CS 9633 Machine Learning Inductive-Analytical Methods

1. CS 9633 Machine LearningInductive-Analytical Methods

2. Inductive and Analytical Methods • Inductive methods seek general hypotheses that fit observed training data. • Can fail with insufficient data • May be misled by incorrect bias • Analytical methods seek general hypotheses that fit observed training data and prior knowledge. • Can generalize more accurately from less data • Can be misled with insufficient prior data • Combining approaches offers possibility of powerful learning methods.

3. Justifications • Hypotheses output by analytical methods have logical justifications • Hypotheses output by inductive methods have statistical justifications

4. Spectrum of Learning Tasks Inductive Learning Plentiful data No prior knowledge Analytical Learning Perfect prior knowledge Scarce data

5. Desirable Characteristics • Given no domain theory, learn at least as effectively as purely inductive methods. • Given a perfect domain theory, learn at least as effectively as purely analytical methods. • Given imperfect data and imperfect domain theory, combine two operations to outperform either pure method • Accommodate an unknown level of error in the training data • Accommodate an unknown level of error in the domain theory.
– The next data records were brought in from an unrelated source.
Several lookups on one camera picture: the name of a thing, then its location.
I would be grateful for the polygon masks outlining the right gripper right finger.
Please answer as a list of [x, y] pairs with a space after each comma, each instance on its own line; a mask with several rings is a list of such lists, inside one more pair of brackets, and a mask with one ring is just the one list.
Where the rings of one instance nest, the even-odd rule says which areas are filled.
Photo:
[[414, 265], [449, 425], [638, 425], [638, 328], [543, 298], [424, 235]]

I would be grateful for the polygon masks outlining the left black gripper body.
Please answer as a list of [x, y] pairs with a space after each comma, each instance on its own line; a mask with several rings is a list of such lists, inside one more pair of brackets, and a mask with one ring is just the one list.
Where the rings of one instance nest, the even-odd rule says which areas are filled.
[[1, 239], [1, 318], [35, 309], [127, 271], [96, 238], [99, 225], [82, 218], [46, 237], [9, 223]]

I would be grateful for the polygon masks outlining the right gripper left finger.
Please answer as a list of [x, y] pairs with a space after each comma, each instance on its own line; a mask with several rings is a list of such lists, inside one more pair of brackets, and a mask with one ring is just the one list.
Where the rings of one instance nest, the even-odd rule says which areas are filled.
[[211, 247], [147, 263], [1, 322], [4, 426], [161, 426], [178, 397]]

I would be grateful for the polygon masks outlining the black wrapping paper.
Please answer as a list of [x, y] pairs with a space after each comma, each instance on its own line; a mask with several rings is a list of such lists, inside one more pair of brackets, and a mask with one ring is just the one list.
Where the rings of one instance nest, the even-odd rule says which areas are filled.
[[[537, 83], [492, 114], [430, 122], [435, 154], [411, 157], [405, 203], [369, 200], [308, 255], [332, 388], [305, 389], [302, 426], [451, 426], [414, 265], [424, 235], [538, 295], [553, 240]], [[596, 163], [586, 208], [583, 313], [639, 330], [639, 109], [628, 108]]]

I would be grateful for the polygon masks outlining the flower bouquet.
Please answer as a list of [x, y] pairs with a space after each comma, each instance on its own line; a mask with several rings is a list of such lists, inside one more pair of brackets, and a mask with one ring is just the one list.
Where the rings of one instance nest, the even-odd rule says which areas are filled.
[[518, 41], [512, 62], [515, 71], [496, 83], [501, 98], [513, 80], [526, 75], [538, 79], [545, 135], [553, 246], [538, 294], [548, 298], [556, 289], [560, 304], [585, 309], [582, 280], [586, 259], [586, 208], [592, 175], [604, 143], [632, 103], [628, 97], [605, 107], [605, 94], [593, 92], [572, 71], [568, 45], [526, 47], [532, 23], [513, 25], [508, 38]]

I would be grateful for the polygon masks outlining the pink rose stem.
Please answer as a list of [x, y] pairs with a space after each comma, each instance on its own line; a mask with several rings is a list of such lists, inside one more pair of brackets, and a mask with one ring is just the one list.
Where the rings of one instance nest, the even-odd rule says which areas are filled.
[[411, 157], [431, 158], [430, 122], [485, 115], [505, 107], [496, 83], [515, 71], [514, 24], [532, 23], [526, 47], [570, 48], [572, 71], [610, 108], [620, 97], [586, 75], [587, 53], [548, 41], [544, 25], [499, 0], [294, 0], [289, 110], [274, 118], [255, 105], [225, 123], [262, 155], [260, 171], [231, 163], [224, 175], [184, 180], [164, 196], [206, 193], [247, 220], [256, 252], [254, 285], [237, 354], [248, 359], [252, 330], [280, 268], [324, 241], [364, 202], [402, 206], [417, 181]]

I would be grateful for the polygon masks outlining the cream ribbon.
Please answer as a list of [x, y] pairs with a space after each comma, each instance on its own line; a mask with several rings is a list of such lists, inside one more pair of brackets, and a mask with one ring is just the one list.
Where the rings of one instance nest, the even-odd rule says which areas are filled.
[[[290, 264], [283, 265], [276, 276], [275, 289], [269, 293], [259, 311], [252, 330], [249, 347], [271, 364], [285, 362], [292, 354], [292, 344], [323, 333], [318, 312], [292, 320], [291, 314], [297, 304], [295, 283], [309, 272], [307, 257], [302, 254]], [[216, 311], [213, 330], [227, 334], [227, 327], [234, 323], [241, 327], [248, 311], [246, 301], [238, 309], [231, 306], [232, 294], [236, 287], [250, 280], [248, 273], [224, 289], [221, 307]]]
6. Learning Problem • Given • A set of training examples, D, possibly containing errors • A domain theory, B, possible containing errors • A space of candidate hypothese H • Determine • A hypothesis that best fits the training examples and domain theory

7. Fitting the Domain Theory and Training Examples • errorD(h) is the proportion of examples from D that are misclassified by H • errorb(h) is the probability that h will disagree with B on the classification of a randomly drawn instance • How do we combine measure of errors?

8. Using Prior Knowledge • Use prior knowledge to derive an initial hypothesis from which to begin the search. • Use prior knowledge to alter the objective of the hypothesis search space. • Use prior knowledge to alter the available search steps.

9. Knowledge Based Artificial Neural Network (KBANN) • General approach • Initialize the hypothesis to perfectly fit the domain theory • Inductively refine the hypothesis as necessary • KBANN • Initialize neural network to predict domain theory • Refine to fit data

10. See Table 12.3 for Example • Includes both training examples and domain theory • Domain theory and training examples are not completely consistent • Examples 2 and 3 are not predicted as positive by the domain theory.

11. Constructing Initial NN • Create a sigmoid unit for each Horn clause in the domain theory. • Sigmoid output > 0.5 is interpreted as true • Sigmoid output < 0.5 is interpreted as false • Input created for each antecedent. • Weights set to compute logical AND of the inputs. • For each input corresponding to a non-negated antecedent, set weight to positive constant W • For each input corresponding to a negated antecedent, set weight to negative W. • Each unit constructed so output will be greater than 0.5 just for cases for its Horn clauses. • Threshold weight of the unit w0 is set to –(n-0.5)W • With 0 and 1 inputs, correct output is guaranteed. • Additional input units added to each threshold unit and weights set approximately to 0.

12. Tuning the neural network • After the initial neural network is constructed, refine the network using inductive learning. • The tuning process learns new dependencies.

13. Summary of KBANN • KBANN generally generalizes more accurately than pure backprop, especially with scarce data. • Methods have been developed for mapping the refined network back to Horn clauses.